(What you should do): Read the records that follow and state how many lines hold "cable", adding nothing else.

(Data):
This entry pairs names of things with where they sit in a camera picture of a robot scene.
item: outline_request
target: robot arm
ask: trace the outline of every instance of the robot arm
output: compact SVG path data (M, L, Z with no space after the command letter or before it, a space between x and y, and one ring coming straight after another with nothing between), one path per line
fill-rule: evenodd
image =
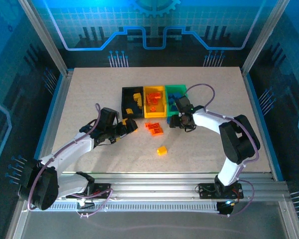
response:
M79 130L79 133L67 144L62 152L53 152L52 154L41 158L40 160L28 160L23 169L19 184L19 195L28 200L30 189L38 176L39 171L46 165L37 181L31 203L41 210L48 209L57 198L71 194L81 194L90 196L95 189L94 178L83 172L77 172L74 175L62 174L62 172L72 163L76 162L83 154L90 152L93 148L108 139L111 144L115 143L118 138L126 136L137 129L134 120L127 119L126 125L118 122L118 112L103 108L100 113L100 120L94 130L88 123Z
M232 190L233 185L239 180L239 174L246 166L246 161L255 154L246 133L222 115L206 111L202 106L194 107L186 96L176 99L175 102L179 115L172 116L170 127L178 126L188 132L202 126L220 134L226 159L221 171L215 177L215 190L218 196ZM248 119L243 115L234 119L246 128L259 149L260 143Z

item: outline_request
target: gear logo
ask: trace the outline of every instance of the gear logo
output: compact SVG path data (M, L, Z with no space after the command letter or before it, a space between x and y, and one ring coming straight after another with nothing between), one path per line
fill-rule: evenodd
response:
M17 0L0 0L0 15L12 24L19 16L19 3Z
M138 10L140 14L146 16L163 17L163 14L169 14L170 10L175 10L176 4L180 4L180 0L131 0L134 10Z

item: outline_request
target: glass panel
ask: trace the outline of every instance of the glass panel
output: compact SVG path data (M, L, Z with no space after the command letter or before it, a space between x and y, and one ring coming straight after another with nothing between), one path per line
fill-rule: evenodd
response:
M0 238L22 173L22 163L11 158L34 156L55 89L52 75L58 79L59 72L18 1L0 1Z
M69 68L242 66L275 3L34 1Z
M251 69L250 76L283 177L288 182L290 192L297 192L299 191L299 0L290 1Z

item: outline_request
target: white table
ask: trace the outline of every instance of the white table
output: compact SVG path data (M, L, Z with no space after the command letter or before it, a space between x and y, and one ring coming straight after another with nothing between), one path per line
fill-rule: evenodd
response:
M238 67L76 68L66 97L53 151L72 139L86 123L95 119L94 107L121 112L122 87L208 83L216 91L211 111L228 116L246 115L258 139L259 129ZM194 106L212 96L207 87L189 91ZM165 118L137 119L139 130L110 146L96 147L66 171L76 172L218 172L225 160L220 135L202 127L185 133L169 128ZM153 137L145 122L159 122L164 135ZM168 153L158 156L165 145ZM258 162L244 172L270 172L263 143Z

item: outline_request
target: work surface
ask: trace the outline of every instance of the work surface
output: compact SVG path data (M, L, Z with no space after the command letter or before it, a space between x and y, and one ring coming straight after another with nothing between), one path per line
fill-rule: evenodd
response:
M246 115L258 139L259 130L238 67L161 67L161 68L76 68L65 101L53 151L71 140L78 130L97 117L94 104L120 112L122 87L197 83L214 87L216 97L209 110L228 116ZM204 105L212 97L208 87L188 92L191 103ZM186 133L169 128L166 118L136 119L139 130L113 145L99 146L83 155L66 171L76 172L218 172L225 154L220 135L198 127ZM164 135L153 137L145 122L159 122ZM158 156L165 145L168 153ZM269 172L268 159L261 142L260 159L244 172Z

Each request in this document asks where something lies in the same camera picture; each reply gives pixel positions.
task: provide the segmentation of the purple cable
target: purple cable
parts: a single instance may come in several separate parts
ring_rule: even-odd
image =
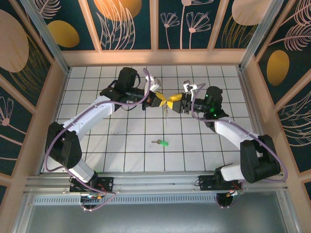
[[[102,105],[102,104],[106,104],[106,103],[114,103],[114,104],[118,104],[118,105],[122,105],[122,106],[128,106],[128,107],[133,107],[133,106],[136,106],[136,105],[139,105],[141,104],[149,95],[149,92],[150,92],[150,87],[151,87],[151,77],[150,77],[150,73],[148,72],[148,70],[146,68],[143,69],[145,75],[148,76],[148,90],[146,92],[146,94],[144,95],[144,97],[136,102],[136,103],[120,103],[120,102],[116,102],[116,101],[111,101],[111,100],[107,100],[107,101],[102,101],[102,102],[99,102],[98,104],[90,107],[89,109],[87,109],[85,112],[83,112],[81,115],[79,115],[72,123],[70,123],[66,128],[64,128],[54,139],[53,141],[51,142],[49,148],[47,149],[47,153],[44,157],[44,162],[43,162],[43,165],[44,165],[44,169],[47,170],[48,172],[53,172],[53,171],[56,171],[60,168],[64,168],[63,166],[59,166],[59,167],[56,167],[54,169],[48,169],[47,167],[47,161],[48,161],[48,157],[49,157],[49,154],[54,146],[54,144],[56,143],[56,141],[60,138],[60,136],[66,132],[73,124],[75,124],[79,119],[81,119],[85,114],[87,114],[89,111],[91,111],[92,109],[94,108],[97,108],[98,106]],[[80,182],[84,187],[90,189],[90,190],[93,190],[95,192],[99,192],[99,193],[107,193],[107,194],[113,194],[113,196],[108,199],[107,201],[105,201],[103,204],[93,208],[93,209],[90,209],[88,211],[92,211],[92,210],[97,210],[99,208],[101,208],[102,206],[106,205],[109,201],[111,201],[115,196],[116,196],[116,193],[113,193],[113,192],[107,192],[107,191],[102,191],[102,190],[99,190],[99,189],[96,189],[96,188],[92,188],[90,187],[89,185],[87,185],[86,183],[84,183],[83,181],[81,181],[80,179],[78,179],[77,177],[75,177],[74,174],[72,174],[68,169],[66,169],[66,172],[73,176],[78,182]]]
[[[191,114],[193,116],[193,118],[197,119],[198,121],[203,121],[203,122],[225,122],[228,124],[231,124],[233,126],[235,126],[236,128],[238,128],[239,130],[243,131],[244,133],[246,133],[247,135],[249,135],[251,138],[255,139],[262,147],[264,147],[267,151],[269,151],[273,157],[275,157],[275,159],[280,163],[281,167],[283,168],[284,171],[284,177],[281,180],[273,180],[273,179],[264,179],[265,181],[269,181],[269,182],[284,182],[287,180],[288,177],[288,173],[287,173],[287,169],[285,167],[285,165],[283,164],[283,162],[279,159],[279,157],[274,153],[273,150],[271,150],[266,144],[264,144],[263,142],[261,142],[258,138],[256,138],[254,135],[252,135],[249,131],[245,130],[244,128],[242,128],[240,125],[238,125],[237,123],[230,121],[230,120],[205,120],[205,119],[200,119],[198,118],[195,114],[194,114],[194,101],[197,98],[199,92],[202,90],[202,88],[205,86],[205,83],[198,85],[200,86],[200,88],[198,89],[198,91],[195,93],[194,97],[193,97],[193,101],[191,104]]]

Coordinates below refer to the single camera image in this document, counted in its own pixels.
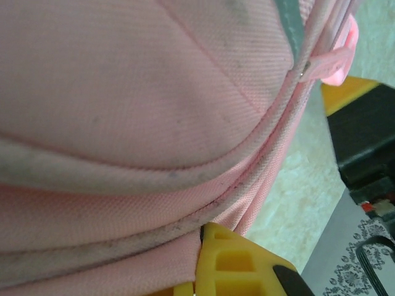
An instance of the floor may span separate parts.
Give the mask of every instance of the floor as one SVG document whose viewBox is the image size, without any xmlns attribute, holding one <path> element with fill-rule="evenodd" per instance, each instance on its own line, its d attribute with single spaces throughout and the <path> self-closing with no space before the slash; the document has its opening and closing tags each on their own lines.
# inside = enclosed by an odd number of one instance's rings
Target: floor
<svg viewBox="0 0 395 296">
<path fill-rule="evenodd" d="M 350 74 L 395 86 L 395 1 L 362 1 L 356 19 L 360 37 Z M 315 88 L 288 156 L 247 237 L 288 259 L 301 272 L 343 191 L 322 99 Z"/>
</svg>

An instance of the yellow plastic object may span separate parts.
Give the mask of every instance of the yellow plastic object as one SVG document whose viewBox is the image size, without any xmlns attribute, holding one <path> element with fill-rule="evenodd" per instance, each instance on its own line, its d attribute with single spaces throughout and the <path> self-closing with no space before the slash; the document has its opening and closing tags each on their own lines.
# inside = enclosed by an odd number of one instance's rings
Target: yellow plastic object
<svg viewBox="0 0 395 296">
<path fill-rule="evenodd" d="M 375 80 L 347 76 L 341 86 L 321 85 L 325 113 L 330 116 L 363 96 L 380 83 Z"/>
<path fill-rule="evenodd" d="M 196 296 L 286 296 L 273 266 L 295 267 L 215 223 L 204 226 L 196 269 Z"/>
<path fill-rule="evenodd" d="M 186 282 L 184 284 L 158 291 L 147 296 L 193 296 L 193 283 Z"/>
</svg>

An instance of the pink backpack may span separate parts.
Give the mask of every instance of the pink backpack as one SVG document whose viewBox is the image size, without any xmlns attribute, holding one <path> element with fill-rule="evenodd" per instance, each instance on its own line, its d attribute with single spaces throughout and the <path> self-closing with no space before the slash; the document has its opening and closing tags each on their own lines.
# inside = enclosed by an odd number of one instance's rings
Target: pink backpack
<svg viewBox="0 0 395 296">
<path fill-rule="evenodd" d="M 0 296 L 194 281 L 202 225 L 244 234 L 355 0 L 0 2 Z"/>
</svg>

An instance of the black and yellow object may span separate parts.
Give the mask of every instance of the black and yellow object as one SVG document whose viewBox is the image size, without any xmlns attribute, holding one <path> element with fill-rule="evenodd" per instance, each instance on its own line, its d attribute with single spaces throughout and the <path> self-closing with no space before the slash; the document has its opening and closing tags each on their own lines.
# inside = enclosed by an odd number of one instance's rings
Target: black and yellow object
<svg viewBox="0 0 395 296">
<path fill-rule="evenodd" d="M 356 204 L 395 191 L 395 89 L 347 77 L 322 85 L 325 111 L 341 178 Z"/>
<path fill-rule="evenodd" d="M 229 229 L 208 223 L 196 282 L 150 296 L 314 296 L 296 268 Z"/>
</svg>

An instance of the pink zipper pull tab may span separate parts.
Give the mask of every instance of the pink zipper pull tab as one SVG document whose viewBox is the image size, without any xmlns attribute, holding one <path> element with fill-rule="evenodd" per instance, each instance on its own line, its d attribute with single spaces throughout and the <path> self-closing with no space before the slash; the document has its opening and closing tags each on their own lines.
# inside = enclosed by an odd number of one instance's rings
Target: pink zipper pull tab
<svg viewBox="0 0 395 296">
<path fill-rule="evenodd" d="M 333 86 L 343 83 L 351 68 L 359 37 L 358 25 L 352 15 L 348 22 L 349 25 L 344 27 L 332 51 L 309 59 L 301 75 L 301 82 L 322 79 L 324 83 Z"/>
</svg>

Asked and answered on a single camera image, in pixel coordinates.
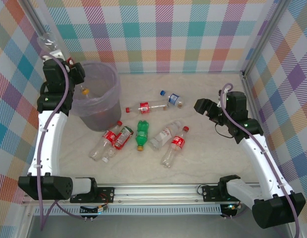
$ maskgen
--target plaid backdrop
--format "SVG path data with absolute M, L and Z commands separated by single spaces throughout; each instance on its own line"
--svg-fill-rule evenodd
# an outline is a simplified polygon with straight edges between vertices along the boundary
M 239 71 L 267 2 L 45 0 L 76 60 L 101 60 L 124 73 Z
M 23 199 L 17 180 L 35 149 L 36 99 L 43 82 L 36 38 L 17 0 L 0 0 L 0 238 L 15 231 Z
M 307 199 L 307 0 L 292 0 L 249 84 L 279 169 Z

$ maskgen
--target white floor
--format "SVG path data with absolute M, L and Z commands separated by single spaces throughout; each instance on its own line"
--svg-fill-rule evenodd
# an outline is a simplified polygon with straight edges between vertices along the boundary
M 136 132 L 139 120 L 150 123 L 149 138 L 166 124 L 182 119 L 189 127 L 186 144 L 170 169 L 160 165 L 168 146 L 154 152 L 145 145 L 136 149 L 135 135 L 108 163 L 95 162 L 88 152 L 102 133 L 88 129 L 80 118 L 69 116 L 65 125 L 60 168 L 62 176 L 94 177 L 97 183 L 203 183 L 218 182 L 226 175 L 239 175 L 245 182 L 257 182 L 250 161 L 234 139 L 219 136 L 208 117 L 195 112 L 197 99 L 218 101 L 218 90 L 227 82 L 242 91 L 238 74 L 122 74 L 122 122 Z M 160 100 L 161 90 L 173 91 L 185 98 L 182 109 L 148 115 L 126 114 L 125 107 L 139 101 Z M 218 130 L 229 135 L 225 127 Z

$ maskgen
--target green bottle
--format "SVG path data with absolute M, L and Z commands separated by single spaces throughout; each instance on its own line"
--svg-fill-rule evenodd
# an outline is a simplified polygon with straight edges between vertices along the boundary
M 143 146 L 148 140 L 148 128 L 149 123 L 147 121 L 139 121 L 138 122 L 138 131 L 137 136 L 135 138 L 138 143 L 138 151 L 143 151 Z

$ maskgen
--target red label
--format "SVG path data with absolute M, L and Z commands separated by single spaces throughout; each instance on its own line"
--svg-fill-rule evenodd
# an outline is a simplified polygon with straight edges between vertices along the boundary
M 149 104 L 148 103 L 140 103 L 141 114 L 149 113 Z
M 106 133 L 103 135 L 103 137 L 106 138 L 107 140 L 109 140 L 110 142 L 113 142 L 116 135 L 112 131 L 107 130 Z
M 176 145 L 180 146 L 181 148 L 183 148 L 183 146 L 185 144 L 185 140 L 182 137 L 175 136 L 171 143 L 176 144 Z

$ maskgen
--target translucent trash bin
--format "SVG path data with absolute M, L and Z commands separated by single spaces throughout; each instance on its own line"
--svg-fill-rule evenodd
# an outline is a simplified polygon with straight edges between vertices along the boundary
M 81 84 L 76 85 L 70 112 L 79 116 L 91 130 L 107 130 L 116 125 L 122 115 L 118 73 L 111 65 L 98 61 L 83 61 L 81 64 L 86 74 L 82 85 L 95 98 L 84 96 L 81 93 Z

(Result of the task): 2